INSTRUCTIONS TO FOLLOW:
Output every line of the material exactly.

DATA SECTION:
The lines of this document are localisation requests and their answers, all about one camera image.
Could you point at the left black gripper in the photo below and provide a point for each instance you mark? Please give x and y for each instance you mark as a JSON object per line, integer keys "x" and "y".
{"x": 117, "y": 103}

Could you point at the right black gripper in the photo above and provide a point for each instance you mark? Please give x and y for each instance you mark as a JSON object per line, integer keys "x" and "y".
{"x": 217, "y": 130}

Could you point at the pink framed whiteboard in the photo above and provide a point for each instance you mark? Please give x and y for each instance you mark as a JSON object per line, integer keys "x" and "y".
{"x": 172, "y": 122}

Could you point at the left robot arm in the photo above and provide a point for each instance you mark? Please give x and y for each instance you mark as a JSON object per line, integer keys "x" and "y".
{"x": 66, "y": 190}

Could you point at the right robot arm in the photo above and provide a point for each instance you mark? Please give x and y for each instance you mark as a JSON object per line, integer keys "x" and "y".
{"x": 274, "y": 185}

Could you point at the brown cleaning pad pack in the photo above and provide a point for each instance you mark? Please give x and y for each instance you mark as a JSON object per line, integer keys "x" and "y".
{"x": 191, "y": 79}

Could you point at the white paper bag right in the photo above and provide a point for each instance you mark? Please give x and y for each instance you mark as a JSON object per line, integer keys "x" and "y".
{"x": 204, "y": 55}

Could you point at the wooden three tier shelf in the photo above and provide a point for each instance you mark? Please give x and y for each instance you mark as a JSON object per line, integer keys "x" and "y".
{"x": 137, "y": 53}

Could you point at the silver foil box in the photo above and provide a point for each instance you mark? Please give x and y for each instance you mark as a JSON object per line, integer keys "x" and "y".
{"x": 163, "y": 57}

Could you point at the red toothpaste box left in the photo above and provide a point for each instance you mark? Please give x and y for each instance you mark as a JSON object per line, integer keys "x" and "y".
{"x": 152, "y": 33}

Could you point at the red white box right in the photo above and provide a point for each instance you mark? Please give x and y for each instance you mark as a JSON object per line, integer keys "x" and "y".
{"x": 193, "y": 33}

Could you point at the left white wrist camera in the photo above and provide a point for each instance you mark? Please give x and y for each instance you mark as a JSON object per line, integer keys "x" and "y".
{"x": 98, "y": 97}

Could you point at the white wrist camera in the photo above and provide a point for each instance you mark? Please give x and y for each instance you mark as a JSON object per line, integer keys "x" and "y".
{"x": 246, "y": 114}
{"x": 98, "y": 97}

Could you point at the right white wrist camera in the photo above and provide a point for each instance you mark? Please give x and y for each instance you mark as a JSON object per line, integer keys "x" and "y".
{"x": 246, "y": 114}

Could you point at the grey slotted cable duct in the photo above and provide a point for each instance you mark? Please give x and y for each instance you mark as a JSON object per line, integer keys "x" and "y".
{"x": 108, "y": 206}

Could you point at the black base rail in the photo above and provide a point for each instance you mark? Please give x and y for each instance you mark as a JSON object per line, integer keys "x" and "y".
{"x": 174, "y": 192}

EXERCISE SOLUTION:
The lines of this document are localisation requests and their answers, all about one camera image.
Could you point at the left black gripper in the photo below and provide a point for each instance you mark? Please give x and y for each instance you mark as a JSON object per line, integer keys "x" and "y".
{"x": 117, "y": 103}

Could you point at the right black gripper in the photo above and provide a point for each instance you mark? Please give x and y for each instance you mark as a JSON object per line, integer keys "x" and "y".
{"x": 217, "y": 130}

Could you point at the pink framed whiteboard in the photo above and provide a point for each instance you mark? Please give x and y for each instance you mark as a JSON object per line, integer keys "x" and "y".
{"x": 172, "y": 122}

Could you point at the left robot arm in the photo above and provide a point for each instance you mark? Please give x and y for each instance you mark as a JSON object per line, integer keys "x" and "y".
{"x": 66, "y": 190}

Could you point at the right robot arm in the photo above and provide a point for each instance you mark? Please give x and y for each instance you mark as a JSON object per line, integer keys "x" and "y".
{"x": 274, "y": 185}

Could you point at the brown cleaning pad pack in the photo above and provide a point for each instance you mark? Please give x and y for each instance you mark as a JSON object per line, integer keys "x" and "y".
{"x": 191, "y": 79}

Could you point at the white paper bag right in the photo above and provide a point for each instance you mark? Please give x and y for each instance you mark as a JSON object per line, integer keys "x" and "y".
{"x": 204, "y": 55}

Could you point at the wooden three tier shelf in the photo above and provide a point for each instance you mark? Please give x and y for each instance you mark as a JSON object per line, integer keys "x" and "y".
{"x": 137, "y": 53}

Could you point at the silver foil box in the photo above and provide a point for each instance you mark? Please give x and y for each instance you mark as a JSON object per line, integer keys "x" and "y".
{"x": 163, "y": 57}

Could you point at the red toothpaste box left in the photo above and provide a point for each instance you mark? Please give x and y for each instance you mark as a JSON object per line, integer keys "x" and "y".
{"x": 152, "y": 33}

Could you point at the red white box right in the photo above and provide a point for each instance you mark? Please give x and y for each instance you mark as a JSON object per line, integer keys "x" and "y".
{"x": 193, "y": 33}

Could you point at the left white wrist camera in the photo above and provide a point for each instance you mark? Please give x and y for each instance you mark as a JSON object per line, integer keys "x" and "y".
{"x": 98, "y": 97}

Could you point at the white wrist camera in the photo above and provide a point for each instance you mark? Please give x and y for each instance you mark as a JSON object per line, integer keys "x" and "y".
{"x": 246, "y": 114}
{"x": 98, "y": 97}

Could you point at the right white wrist camera in the photo above and provide a point for each instance you mark? Please give x and y for each instance you mark as a JSON object per line, integer keys "x" and "y".
{"x": 246, "y": 114}

Could you point at the grey slotted cable duct in the photo above and provide a point for each instance you mark? Please give x and y for each instance you mark as a JSON object per line, integer keys "x" and "y".
{"x": 108, "y": 206}

Could you point at the black base rail in the photo above and provide a point for each instance you mark? Please give x and y for each instance you mark as a JSON object per line, integer keys "x" and "y".
{"x": 174, "y": 192}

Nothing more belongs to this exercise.